Nessuna identificazione, per carità: troppe le differenze tra Central Park e Villa Borghese, tra la fifth e Via del Corso, tra Brooklyn e il Nomentano. Troppa differenza tra noi e loro. Per fortuna. Al contrario, a forza di guardarlo ho maturato la consapevolezza di assistere alle storielle di un vippame becero, eternamente autoreferenziale, pieno di puzza sotto il naso: gente così, se la incontrassi a Roma, la manderei a cacare senza tanti complimenti. Per non parlare degli aspetti più diseducativi della serie.
Non mi riferisco, sia chiaro, a quelli legati al sesso. Quattro donne che fanno comunella al cesso del restaurant per parlare di coiti, per quel che mi riguarda, non fanno notizia. No, l’amoralità e la mancanza d’etica sono tutte concentrate in un altro ambito. “A woman’s right to shoes”, il diritto di ogni donna di spendere anche 485 dollari per un paio di ciabatte di sughero col tacco in titanio targate Manolo, o Prada, o quelcheccazzo vi pare.

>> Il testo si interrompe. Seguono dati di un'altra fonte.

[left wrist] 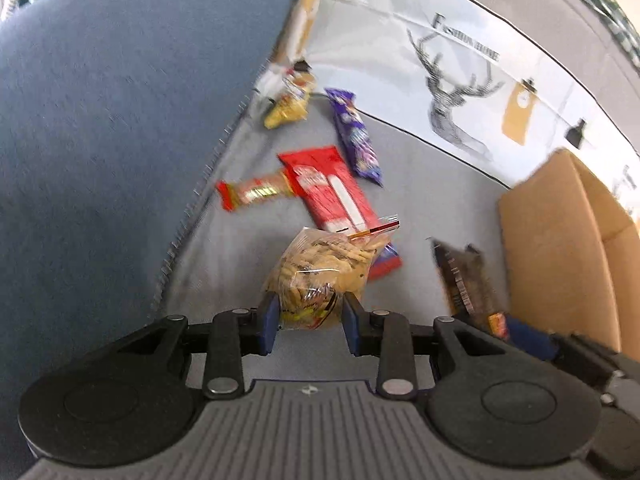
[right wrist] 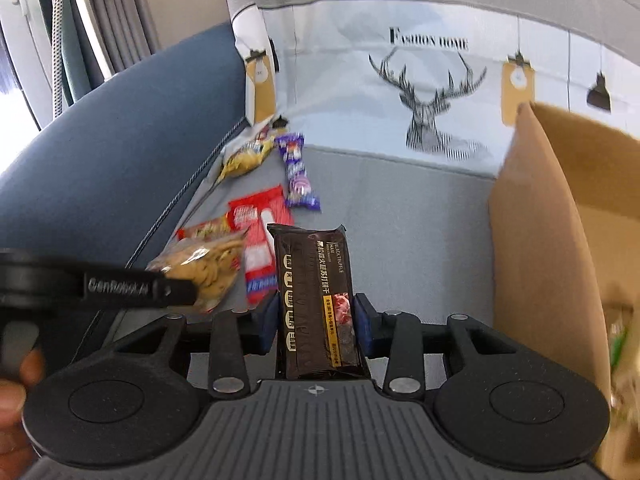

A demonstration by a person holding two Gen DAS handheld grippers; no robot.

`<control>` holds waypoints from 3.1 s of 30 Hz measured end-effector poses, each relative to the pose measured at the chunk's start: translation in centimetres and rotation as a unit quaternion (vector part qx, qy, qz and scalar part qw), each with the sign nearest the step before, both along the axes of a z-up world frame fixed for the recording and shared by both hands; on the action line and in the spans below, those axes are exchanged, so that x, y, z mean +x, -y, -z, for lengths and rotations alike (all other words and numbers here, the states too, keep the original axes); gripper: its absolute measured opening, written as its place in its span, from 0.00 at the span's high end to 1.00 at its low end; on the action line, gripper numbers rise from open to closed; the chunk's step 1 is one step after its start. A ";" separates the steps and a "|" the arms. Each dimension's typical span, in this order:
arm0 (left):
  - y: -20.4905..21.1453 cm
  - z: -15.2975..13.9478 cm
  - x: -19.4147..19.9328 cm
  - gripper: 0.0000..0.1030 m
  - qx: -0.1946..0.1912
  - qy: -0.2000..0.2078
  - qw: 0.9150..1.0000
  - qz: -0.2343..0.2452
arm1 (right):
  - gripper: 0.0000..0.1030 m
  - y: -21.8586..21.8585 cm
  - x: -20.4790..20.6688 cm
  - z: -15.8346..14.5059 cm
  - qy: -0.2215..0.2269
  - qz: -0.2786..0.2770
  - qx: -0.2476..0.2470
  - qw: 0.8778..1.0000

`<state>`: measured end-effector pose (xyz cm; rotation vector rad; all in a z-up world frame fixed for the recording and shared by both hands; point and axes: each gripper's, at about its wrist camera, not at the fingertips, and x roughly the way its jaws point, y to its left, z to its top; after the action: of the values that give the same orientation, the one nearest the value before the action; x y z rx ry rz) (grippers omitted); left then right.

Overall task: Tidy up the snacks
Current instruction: 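Grasp the dark chocolate bar with the right tool while the left tool grasps the cracker bag, then lift the chocolate bar and cracker bag and carry them toward the box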

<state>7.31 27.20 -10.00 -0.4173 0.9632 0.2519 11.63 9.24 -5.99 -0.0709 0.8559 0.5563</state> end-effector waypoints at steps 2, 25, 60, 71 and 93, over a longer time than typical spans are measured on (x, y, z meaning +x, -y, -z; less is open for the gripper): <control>0.5 0.5 0.4 0.64 0.008 -0.014 1.000 0.009 | 0.60 0.4 -0.4 0.4 -0.015 0.003 -0.001 1.000; 1.1 2.3 2.8 0.33 0.043 -0.055 0.997 0.027 | 0.57 0.0 0.5 4.7 -0.082 -0.009 -0.045 0.996; 1.5 2.8 3.6 0.27 0.050 -0.045 0.998 0.017 | 0.61 0.5 0.5 5.1 -0.082 0.005 -0.038 0.996; 1.5 2.9 3.7 0.27 0.054 -0.045 0.997 0.016 | 0.61 0.6 0.5 5.2 -0.081 0.005 -0.039 0.996; 1.6 2.4 3.4 0.43 0.061 -0.033 0.998 0.011 | 0.61 0.6 0.4 5.0 -0.079 0.005 -0.041 0.996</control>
<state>10.68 25.58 -12.38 -0.2877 1.0118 0.3044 12.05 8.68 -11.02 -0.0987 1.0324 0.5220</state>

Si chiama product placement, ed è pubblicità a tutti gli effetti. Subdola, subliminale e virale, per giunta. Ignobile e traviante per le menti più deboli. Non è un diritto, è marketing. Non è style and fashion, è l’effetto dell’intervento della più potente lobby mondiale. Altro che massoneria.
Stasera saprò tutto. Altri sessanta minuti scarsi, girati qualche settimana fa tra Parigi e Manhattan, e poi sarà finita. Di una cosa, comunque, sono certo. Un po’ mi mancherà.
Muore investita.
K…nooo…non ditemi niente….
ho visto l’attrice al david letterman show che parlava del finale della serie.ho detto a mio padre “dieci a uno ,che Carrie si scopre lesbica e ingravidata”,poi l’ha detto pure david letterman e a lui credo più che a me stessa.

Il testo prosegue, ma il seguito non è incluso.